** Opening EXERCISE DATA block **
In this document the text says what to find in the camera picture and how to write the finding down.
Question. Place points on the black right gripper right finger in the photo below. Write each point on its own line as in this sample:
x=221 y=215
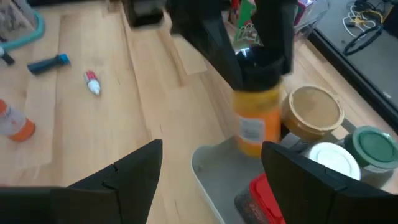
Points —
x=311 y=199

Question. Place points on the dark tube with blue cap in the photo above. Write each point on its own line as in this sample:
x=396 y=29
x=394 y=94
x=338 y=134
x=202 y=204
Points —
x=46 y=63

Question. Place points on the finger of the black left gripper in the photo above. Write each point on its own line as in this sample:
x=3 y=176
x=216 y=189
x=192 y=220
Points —
x=273 y=31
x=205 y=31

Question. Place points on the green-lidded spice jar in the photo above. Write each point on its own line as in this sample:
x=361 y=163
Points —
x=373 y=149

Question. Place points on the green Apple Jacks cereal box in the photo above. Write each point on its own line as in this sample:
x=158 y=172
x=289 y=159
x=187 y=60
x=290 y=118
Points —
x=247 y=31

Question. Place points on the peanut butter jar black lid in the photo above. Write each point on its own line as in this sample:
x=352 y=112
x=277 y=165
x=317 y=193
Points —
x=258 y=124

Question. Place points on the tan-lidded jar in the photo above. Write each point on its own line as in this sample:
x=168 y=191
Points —
x=311 y=109

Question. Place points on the small white-capped dropper bottle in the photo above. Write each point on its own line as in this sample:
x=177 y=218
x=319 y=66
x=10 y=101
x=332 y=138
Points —
x=7 y=59

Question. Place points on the white-lidded spice jar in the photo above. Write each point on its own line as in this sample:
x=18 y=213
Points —
x=334 y=158

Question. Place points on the small red dropper bottle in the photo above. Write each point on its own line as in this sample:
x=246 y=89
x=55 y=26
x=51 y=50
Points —
x=92 y=82

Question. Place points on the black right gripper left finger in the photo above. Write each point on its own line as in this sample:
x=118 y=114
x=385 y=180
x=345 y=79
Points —
x=133 y=186

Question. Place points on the clear plastic bin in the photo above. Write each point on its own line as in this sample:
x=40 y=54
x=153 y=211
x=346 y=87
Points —
x=314 y=18

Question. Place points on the red-lidded paprika tin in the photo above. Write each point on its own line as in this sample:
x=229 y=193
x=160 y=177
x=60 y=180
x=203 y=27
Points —
x=261 y=199

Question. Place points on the pink cereal box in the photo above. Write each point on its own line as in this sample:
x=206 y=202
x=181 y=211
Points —
x=300 y=12

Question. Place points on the grey plastic bin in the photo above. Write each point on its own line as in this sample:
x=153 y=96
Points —
x=217 y=174

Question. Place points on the red squeeze bottle white cap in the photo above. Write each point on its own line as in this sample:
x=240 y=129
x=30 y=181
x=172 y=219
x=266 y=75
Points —
x=15 y=124

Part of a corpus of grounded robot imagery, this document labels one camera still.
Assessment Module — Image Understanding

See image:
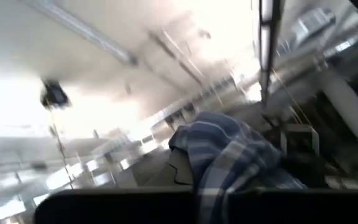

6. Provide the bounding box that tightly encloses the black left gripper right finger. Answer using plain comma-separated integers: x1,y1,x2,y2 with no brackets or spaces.
280,155,326,189

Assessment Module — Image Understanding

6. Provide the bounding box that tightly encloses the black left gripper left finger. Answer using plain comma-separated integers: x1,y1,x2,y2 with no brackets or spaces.
144,148,196,188

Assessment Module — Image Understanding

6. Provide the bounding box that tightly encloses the blue plaid shirt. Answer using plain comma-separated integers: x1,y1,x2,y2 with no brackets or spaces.
168,111,308,224

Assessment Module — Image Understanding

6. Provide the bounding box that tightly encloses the white round column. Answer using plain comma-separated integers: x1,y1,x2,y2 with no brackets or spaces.
318,70,358,147

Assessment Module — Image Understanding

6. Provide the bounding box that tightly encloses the black hanging ceiling camera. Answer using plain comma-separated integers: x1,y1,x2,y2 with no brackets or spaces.
40,79,71,110

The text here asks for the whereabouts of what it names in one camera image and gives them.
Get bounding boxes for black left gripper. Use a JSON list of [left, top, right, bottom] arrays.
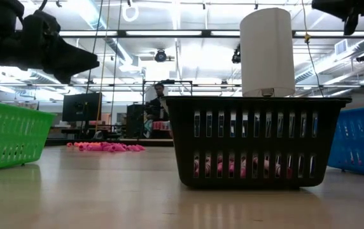
[[16, 9, 101, 85]]

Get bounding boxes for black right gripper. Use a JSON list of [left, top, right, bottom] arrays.
[[311, 0, 364, 37]]

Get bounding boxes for black background monitor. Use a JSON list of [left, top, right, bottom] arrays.
[[61, 92, 102, 123]]

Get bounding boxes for black computer cabinet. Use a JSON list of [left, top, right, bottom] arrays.
[[125, 103, 145, 139]]

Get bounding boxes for round black ceiling spotlight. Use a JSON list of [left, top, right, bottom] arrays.
[[154, 49, 168, 63]]

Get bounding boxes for person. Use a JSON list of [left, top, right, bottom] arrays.
[[143, 82, 171, 139]]

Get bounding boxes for white shade wooden table lamp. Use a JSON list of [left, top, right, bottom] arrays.
[[239, 7, 296, 98]]

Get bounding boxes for green plastic basket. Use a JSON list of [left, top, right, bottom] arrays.
[[0, 98, 56, 173]]

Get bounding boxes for pink box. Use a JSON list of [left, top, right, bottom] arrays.
[[151, 120, 171, 131]]

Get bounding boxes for blue plastic basket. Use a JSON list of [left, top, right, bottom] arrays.
[[326, 104, 364, 178]]

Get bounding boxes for black plastic basket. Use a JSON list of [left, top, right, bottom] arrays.
[[160, 95, 353, 191]]

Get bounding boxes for hanging black cords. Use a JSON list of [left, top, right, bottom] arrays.
[[83, 0, 123, 134]]

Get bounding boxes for hanging yellow cord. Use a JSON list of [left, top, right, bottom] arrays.
[[301, 0, 325, 96]]

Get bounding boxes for black ceiling camera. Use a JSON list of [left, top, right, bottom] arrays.
[[231, 43, 242, 64]]

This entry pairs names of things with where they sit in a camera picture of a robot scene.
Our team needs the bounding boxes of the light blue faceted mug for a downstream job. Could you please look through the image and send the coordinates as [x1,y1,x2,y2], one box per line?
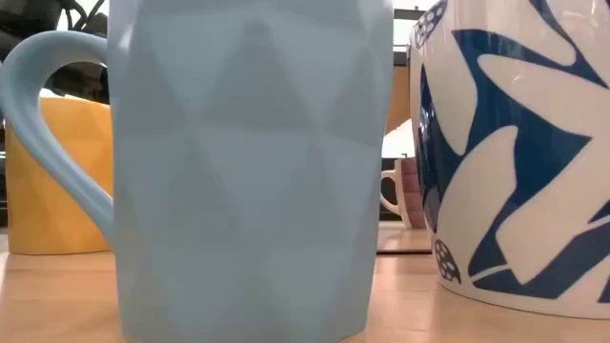
[0,0,396,343]

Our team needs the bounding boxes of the mauve mug white handle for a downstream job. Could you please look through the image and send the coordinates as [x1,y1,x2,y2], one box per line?
[379,156,428,230]

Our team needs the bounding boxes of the yellow orange faceted mug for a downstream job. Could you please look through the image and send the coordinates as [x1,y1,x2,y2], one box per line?
[4,94,115,256]

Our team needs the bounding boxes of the wooden riser shelf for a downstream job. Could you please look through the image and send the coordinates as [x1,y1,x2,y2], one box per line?
[376,221,433,255]

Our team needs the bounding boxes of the brown wooden panel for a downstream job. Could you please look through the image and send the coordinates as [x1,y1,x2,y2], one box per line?
[385,65,412,134]

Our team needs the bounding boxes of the blue white patterned mug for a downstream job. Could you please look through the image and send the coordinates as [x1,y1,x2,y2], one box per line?
[408,0,610,320]
** Closing EXERCISE DATA block **
Search the data and copy each line containing "spice".

Question. Place points on the green-lidded spice jar in the photo above. Write each point on its own line as in this sample:
Question. Place points on the white-lidded spice jar in the photo above. Write each point on its own line as in this sample:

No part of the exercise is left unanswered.